Both the line containing "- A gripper" and the line containing "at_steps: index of" belong to the span. Output exactly that span from the listing below, and nothing outside it.

--- DATA FOR THIS EXERCISE ---

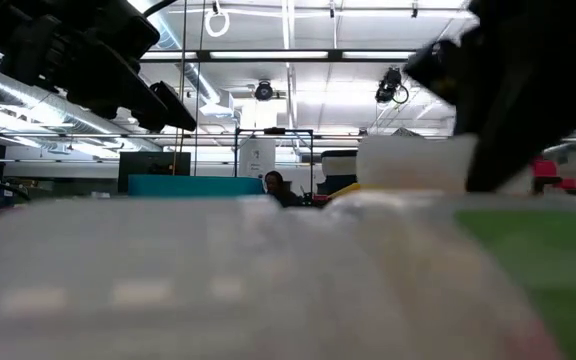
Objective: Pick & place medical supplies in basket/bin
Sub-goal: Put the right rolled white gauze into the yellow bin
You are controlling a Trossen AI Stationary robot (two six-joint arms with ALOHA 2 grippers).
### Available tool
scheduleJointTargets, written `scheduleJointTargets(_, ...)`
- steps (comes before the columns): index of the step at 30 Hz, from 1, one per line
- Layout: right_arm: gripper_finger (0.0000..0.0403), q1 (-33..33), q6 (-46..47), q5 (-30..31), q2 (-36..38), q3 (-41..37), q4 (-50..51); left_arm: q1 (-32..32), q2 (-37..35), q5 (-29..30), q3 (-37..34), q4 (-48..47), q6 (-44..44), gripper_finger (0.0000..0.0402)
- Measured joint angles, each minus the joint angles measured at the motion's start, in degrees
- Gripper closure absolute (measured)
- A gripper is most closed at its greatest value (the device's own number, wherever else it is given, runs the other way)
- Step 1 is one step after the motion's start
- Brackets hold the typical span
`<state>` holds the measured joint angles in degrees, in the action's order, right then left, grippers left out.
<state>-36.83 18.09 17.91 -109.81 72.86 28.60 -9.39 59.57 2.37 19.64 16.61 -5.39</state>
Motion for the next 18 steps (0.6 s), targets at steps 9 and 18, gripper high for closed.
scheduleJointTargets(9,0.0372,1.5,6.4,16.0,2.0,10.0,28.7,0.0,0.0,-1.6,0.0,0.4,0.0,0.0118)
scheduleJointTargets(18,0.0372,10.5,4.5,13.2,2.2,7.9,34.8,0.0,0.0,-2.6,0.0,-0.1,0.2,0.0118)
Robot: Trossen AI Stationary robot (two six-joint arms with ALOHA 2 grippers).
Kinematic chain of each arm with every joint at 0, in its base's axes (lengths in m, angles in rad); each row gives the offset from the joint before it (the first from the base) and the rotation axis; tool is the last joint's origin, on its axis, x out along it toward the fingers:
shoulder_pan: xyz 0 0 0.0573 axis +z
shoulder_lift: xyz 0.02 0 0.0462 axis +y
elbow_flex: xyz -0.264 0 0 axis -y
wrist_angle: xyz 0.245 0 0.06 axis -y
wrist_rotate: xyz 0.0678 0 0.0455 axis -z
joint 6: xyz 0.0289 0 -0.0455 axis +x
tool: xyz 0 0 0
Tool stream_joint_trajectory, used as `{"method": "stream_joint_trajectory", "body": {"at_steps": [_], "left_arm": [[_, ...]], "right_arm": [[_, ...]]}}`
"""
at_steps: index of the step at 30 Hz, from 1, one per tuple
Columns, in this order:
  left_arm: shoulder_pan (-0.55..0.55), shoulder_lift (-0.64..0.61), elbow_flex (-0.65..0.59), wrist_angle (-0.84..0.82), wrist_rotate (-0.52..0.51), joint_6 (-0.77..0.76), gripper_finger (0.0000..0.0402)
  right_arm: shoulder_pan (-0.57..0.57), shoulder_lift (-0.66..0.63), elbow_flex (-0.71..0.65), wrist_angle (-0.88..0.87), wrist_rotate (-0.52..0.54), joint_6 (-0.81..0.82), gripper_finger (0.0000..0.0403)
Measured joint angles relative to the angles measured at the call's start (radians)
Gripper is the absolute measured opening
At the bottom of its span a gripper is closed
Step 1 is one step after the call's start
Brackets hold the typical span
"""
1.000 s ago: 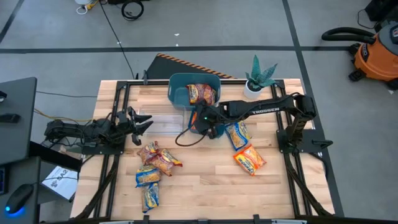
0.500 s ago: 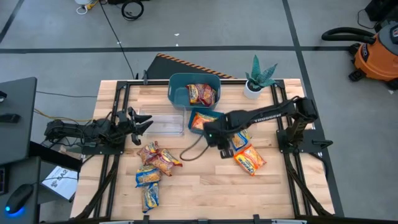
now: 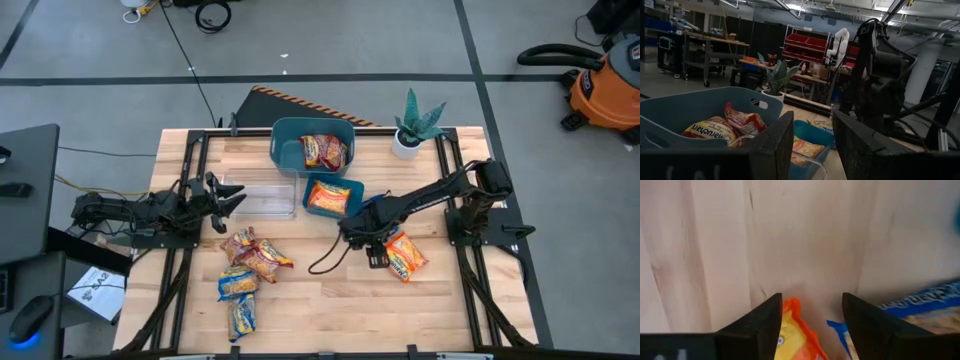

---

▶ [YOUR RESPONSE]:
- A gripper is most closed at its greatest value (the device's own number, wherever else it is given, runs the other way)
- Step 1 is one step after the motion's start
- Brackets hold the typical span
`<state>` holds the measured joint angles in degrees, in the action's order, right then left, grippers left out.
<state>-36.83 18.09 17.91 -109.81 72.86 28.60 -9.39 59.57 2.37 19.64 16.61 -5.39</state>
Motion for the next 18 steps (0.6 s), targets at steps 9 and 18, gripper high for closed.
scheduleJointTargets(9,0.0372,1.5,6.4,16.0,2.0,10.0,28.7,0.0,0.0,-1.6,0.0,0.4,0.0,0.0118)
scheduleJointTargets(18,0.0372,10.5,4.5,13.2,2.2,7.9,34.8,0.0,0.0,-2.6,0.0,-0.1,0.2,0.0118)
Robot: Trossen AI Stationary robot (two six-joint arms with ALOHA 2 grippers).
Kinematic chain of each arm with every joint at 0, in its base's axes (lengths in m, angles in rad); each row gives the offset from the joint before it (the first from the base) and the rotation axis; tool is the last joint's origin, on its axis, x out along it toward the fingers:
shoulder_pan: xyz 0 0 0.0573 axis +z
shoulder_lift: xyz 0.02 0 0.0462 axis +y
elbow_flex: xyz -0.264 0 0 axis -y
wrist_angle: xyz 0.245 0 0.06 axis -y
wrist_rotate: xyz 0.0678 0 0.0455 axis -z
joint 6: xyz 0.0289 0 -0.0455 axis +x
tool: xyz 0 0 0
Tool stream_joint_trajectory, used as `{"method": "stream_joint_trajectory", "body": {"at_steps": [_], "left_arm": [[_, ...]], "right_arm": [[_, ...]]}}`
"""
at_steps: index of the step at 30 Hz, from 1, one per tuple

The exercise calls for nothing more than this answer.